HOW TO COMPLETE THIS TASK.
At the line with "Where in the image can you find the orange patterned", start repeating the data, and continue line by line through the final line, exactly.

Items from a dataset
+-------+

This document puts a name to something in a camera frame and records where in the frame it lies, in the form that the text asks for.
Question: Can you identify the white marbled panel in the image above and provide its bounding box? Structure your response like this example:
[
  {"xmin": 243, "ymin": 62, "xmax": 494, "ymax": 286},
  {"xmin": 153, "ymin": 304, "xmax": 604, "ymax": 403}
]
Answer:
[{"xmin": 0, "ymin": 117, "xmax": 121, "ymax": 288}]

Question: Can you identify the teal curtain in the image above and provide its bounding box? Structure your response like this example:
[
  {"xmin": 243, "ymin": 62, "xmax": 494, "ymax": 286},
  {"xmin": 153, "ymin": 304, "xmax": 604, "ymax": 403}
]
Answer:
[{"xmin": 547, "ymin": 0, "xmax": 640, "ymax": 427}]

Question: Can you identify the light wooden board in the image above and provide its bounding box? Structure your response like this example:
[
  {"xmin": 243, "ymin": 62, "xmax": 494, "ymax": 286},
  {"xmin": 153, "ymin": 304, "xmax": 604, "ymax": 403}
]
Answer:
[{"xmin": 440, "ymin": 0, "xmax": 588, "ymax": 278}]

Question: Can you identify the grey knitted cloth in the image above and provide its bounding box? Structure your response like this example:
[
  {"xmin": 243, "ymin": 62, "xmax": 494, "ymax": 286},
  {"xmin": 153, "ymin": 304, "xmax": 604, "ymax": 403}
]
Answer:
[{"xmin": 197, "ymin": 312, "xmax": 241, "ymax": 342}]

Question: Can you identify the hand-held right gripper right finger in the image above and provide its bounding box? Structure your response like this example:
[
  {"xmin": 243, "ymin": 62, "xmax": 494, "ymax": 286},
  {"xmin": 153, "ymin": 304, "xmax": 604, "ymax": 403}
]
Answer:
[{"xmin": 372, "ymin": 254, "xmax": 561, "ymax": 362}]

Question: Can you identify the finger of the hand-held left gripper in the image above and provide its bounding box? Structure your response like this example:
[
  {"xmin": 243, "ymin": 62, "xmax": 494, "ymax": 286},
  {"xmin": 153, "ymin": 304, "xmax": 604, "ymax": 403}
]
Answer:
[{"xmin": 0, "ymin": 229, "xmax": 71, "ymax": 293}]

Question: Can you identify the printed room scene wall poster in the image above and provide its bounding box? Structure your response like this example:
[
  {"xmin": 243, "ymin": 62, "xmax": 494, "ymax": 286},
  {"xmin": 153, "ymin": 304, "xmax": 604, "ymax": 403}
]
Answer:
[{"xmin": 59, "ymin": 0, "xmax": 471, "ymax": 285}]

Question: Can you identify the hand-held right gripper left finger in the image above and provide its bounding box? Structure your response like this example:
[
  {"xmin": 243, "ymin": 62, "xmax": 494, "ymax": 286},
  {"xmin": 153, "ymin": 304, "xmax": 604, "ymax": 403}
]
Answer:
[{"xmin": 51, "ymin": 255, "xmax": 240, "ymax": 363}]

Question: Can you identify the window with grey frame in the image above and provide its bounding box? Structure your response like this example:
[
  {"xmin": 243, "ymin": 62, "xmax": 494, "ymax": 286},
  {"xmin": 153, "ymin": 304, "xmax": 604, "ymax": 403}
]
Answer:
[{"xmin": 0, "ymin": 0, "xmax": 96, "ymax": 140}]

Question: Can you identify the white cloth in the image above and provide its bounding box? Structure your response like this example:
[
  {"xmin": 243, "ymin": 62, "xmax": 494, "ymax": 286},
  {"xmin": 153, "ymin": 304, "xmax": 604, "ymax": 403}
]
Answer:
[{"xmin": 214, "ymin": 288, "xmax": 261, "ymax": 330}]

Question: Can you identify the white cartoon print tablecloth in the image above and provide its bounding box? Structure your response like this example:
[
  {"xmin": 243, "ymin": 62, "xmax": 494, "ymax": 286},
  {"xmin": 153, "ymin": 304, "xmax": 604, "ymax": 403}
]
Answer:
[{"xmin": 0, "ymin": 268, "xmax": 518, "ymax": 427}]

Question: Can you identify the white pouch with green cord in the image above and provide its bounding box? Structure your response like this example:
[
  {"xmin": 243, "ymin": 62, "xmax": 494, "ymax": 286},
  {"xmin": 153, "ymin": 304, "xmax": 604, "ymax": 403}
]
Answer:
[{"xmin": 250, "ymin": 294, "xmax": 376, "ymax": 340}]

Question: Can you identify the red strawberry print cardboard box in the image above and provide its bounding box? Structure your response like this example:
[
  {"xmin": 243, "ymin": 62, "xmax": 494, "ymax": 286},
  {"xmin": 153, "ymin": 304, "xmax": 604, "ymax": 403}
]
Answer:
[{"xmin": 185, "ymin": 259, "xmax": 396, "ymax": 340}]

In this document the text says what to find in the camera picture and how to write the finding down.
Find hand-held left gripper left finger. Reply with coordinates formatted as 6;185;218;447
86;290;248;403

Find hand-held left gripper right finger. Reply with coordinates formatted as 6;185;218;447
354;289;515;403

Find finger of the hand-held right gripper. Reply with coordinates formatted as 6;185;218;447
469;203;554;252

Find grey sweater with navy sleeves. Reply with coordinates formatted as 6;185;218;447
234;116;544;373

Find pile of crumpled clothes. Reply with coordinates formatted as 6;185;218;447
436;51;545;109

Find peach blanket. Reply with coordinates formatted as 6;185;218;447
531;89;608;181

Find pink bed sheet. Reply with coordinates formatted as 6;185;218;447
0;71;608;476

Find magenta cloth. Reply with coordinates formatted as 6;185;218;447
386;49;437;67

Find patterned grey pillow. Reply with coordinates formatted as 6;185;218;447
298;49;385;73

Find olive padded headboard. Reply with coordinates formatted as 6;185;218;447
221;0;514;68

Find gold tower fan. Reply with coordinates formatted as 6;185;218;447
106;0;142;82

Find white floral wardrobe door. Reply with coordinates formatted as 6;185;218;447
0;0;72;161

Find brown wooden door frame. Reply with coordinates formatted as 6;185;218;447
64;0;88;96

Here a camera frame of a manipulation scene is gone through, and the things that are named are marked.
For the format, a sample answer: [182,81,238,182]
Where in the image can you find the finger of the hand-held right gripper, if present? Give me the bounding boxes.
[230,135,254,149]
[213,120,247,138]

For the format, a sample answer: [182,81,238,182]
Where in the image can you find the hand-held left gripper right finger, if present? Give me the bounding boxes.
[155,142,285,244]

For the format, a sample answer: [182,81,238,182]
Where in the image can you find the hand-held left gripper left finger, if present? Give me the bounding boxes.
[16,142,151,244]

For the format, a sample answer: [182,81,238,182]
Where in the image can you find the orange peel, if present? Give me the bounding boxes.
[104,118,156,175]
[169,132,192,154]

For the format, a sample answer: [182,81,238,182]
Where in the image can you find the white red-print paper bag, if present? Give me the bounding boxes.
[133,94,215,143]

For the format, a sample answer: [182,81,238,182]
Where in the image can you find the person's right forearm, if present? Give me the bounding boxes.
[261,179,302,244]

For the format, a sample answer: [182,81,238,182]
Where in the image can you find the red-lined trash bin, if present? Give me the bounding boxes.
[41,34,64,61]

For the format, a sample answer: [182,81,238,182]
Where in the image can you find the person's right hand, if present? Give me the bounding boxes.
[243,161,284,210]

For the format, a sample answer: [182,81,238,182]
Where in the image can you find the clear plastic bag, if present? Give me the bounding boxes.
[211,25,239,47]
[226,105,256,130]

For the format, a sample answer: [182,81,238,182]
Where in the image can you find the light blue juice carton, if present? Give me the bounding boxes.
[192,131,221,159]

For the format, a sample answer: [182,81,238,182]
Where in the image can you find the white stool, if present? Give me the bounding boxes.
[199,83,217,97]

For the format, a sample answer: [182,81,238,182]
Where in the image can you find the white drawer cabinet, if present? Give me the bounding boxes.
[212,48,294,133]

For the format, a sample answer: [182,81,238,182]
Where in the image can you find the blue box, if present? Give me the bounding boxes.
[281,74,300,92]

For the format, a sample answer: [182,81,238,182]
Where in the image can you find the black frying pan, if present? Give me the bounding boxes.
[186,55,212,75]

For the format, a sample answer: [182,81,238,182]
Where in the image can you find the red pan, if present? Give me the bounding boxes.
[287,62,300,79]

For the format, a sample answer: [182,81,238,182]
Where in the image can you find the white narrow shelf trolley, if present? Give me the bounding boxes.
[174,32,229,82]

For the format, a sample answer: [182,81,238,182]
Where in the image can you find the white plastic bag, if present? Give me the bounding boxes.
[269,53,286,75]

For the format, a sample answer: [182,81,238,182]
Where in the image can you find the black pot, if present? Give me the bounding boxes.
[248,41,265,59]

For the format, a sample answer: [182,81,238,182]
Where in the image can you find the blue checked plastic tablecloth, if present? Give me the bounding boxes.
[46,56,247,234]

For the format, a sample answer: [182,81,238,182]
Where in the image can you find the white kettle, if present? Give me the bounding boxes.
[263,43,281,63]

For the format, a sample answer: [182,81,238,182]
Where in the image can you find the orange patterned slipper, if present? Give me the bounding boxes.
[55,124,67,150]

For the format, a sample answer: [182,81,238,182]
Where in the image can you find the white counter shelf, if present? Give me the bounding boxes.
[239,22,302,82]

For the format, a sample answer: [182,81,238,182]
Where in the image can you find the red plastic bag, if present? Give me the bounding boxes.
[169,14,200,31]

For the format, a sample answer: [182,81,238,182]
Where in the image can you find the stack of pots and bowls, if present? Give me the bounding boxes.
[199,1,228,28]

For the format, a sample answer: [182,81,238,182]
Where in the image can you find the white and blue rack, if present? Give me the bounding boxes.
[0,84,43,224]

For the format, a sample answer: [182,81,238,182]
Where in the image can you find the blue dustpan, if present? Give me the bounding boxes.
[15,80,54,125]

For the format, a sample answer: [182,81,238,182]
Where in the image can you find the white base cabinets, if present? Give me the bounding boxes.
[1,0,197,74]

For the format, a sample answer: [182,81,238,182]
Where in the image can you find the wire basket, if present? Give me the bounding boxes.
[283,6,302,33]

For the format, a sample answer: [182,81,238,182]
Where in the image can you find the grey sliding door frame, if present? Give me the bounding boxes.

+-------+

SOLUTION TO THIS EXERCISE.
Where in the image can you find the orange patterned slipper, if present? Give me the bounding boxes.
[55,124,67,150]

For the format, a sample answer: [182,81,238,182]
Where in the image can you find the white counter shelf, if present? Give me the bounding boxes.
[239,22,302,82]

For the format, a sample answer: [182,81,238,182]
Where in the image can you find the red plastic bag, if present? Give me the bounding boxes.
[169,14,200,31]

For the format, a sample answer: [182,81,238,182]
Where in the image can you find the stack of pots and bowls, if present? Give me the bounding boxes.
[199,1,228,28]

For the format, a sample answer: [182,81,238,182]
Where in the image can you find the white and blue rack, if present? Give me the bounding boxes.
[0,84,43,224]

For the format, a sample answer: [182,81,238,182]
Where in the image can you find the blue dustpan, if present? Give me the bounding boxes.
[15,80,54,125]

For the format, a sample answer: [182,81,238,182]
Where in the image can you find the white base cabinets, if present? Give me the bounding boxes.
[1,0,197,74]

For the format, a sample answer: [182,81,238,182]
Where in the image can you find the wire basket, if present? Give me the bounding boxes.
[283,6,302,33]

For the format, a sample answer: [182,81,238,182]
Where in the image can you find the grey sliding door frame, if present? Give me the bounding boxes.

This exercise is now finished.